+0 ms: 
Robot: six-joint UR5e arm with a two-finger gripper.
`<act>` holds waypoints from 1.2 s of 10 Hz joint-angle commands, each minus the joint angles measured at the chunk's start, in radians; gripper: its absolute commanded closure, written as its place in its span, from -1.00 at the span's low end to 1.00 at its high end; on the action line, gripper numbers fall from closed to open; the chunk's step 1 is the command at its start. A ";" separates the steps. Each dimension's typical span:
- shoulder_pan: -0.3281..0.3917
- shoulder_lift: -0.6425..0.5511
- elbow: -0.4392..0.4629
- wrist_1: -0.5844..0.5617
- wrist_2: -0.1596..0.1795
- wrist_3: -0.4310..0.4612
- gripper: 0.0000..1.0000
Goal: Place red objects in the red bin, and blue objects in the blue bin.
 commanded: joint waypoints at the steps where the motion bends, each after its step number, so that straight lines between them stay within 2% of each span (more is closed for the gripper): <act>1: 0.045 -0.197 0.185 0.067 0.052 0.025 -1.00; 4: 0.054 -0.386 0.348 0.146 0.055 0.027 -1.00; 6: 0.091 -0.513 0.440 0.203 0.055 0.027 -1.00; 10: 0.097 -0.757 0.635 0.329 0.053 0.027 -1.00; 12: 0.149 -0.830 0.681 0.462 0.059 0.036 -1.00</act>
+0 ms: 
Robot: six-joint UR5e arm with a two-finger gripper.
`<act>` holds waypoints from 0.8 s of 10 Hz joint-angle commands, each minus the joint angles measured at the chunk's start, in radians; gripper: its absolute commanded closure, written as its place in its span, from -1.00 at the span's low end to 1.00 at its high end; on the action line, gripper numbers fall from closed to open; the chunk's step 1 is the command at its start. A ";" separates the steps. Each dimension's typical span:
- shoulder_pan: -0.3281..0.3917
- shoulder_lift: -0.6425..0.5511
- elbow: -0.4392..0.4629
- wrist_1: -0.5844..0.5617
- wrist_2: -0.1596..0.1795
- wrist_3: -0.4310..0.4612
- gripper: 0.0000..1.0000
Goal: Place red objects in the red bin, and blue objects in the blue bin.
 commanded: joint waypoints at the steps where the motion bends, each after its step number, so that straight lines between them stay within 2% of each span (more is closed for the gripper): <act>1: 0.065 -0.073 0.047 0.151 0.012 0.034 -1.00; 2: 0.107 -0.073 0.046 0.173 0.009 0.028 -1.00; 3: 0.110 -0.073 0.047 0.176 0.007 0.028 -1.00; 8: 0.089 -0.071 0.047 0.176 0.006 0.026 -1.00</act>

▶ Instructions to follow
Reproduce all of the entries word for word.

▶ Result of the task
+0 ms: 
Robot: six-joint UR5e arm with a two-finger gripper.
`<act>` holds waypoints from 1.2 s of 10 Hz joint-angle commands, each minus the joint angles measured at the chunk's start, in radians; gripper: its absolute commanded closure, written as its place in its span, from -1.00 at the span's low end to 1.00 at its high end; on the action line, gripper numbers fall from closed to open; the chunk's step 1 is the command at its start. A ";" separates the steps. Each dimension's typical span:
- shoulder_pan: -0.3281..0.3917
- shoulder_lift: -0.6425..0.5511
- elbow: -0.4392..0.4629
- wrist_1: -0.5844..0.5617
- wrist_2: -0.1596..0.1795
- wrist_3: -0.4310..0.4612
- gripper: 0.0000..1.0000
Goal: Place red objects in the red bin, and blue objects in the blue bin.
 commanded: joint waypoints at the steps where the motion bends, each after its step number, so that straight lines between them stay within 2% of each span (more is closed for the gripper): <act>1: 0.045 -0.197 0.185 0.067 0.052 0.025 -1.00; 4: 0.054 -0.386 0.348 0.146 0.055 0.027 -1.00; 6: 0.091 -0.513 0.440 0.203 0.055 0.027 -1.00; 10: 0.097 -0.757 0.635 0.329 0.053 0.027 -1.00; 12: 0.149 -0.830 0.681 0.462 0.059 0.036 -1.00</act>
+0 ms: 
Robot: six-joint UR5e arm with a two-finger gripper.
`<act>` holds waypoints from 0.8 s of 10 Hz joint-angle commands, each minus the joint angles measured at the chunk's start, in radians; gripper: its absolute commanded closure, written as its place in its span, from -1.00 at the span's low end to 1.00 at its high end; on the action line, gripper numbers fall from closed to open; the chunk's step 1 is the command at its start. A ";" separates the steps. Each dimension's typical span:
- shoulder_pan: -0.3281..0.3917
- shoulder_lift: -0.6425..0.5511
- elbow: -0.4392..0.4629
- wrist_1: -0.5844..0.5617
- wrist_2: -0.1596..0.1795
- wrist_3: -0.4310..0.4612
- gripper: 0.0000..1.0000
Goal: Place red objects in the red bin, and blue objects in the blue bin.
 commanded: joint waypoints at the steps where the motion bends, each after its step number, so that straight lines between them stay within 2% of each span (more is closed for the gripper): <act>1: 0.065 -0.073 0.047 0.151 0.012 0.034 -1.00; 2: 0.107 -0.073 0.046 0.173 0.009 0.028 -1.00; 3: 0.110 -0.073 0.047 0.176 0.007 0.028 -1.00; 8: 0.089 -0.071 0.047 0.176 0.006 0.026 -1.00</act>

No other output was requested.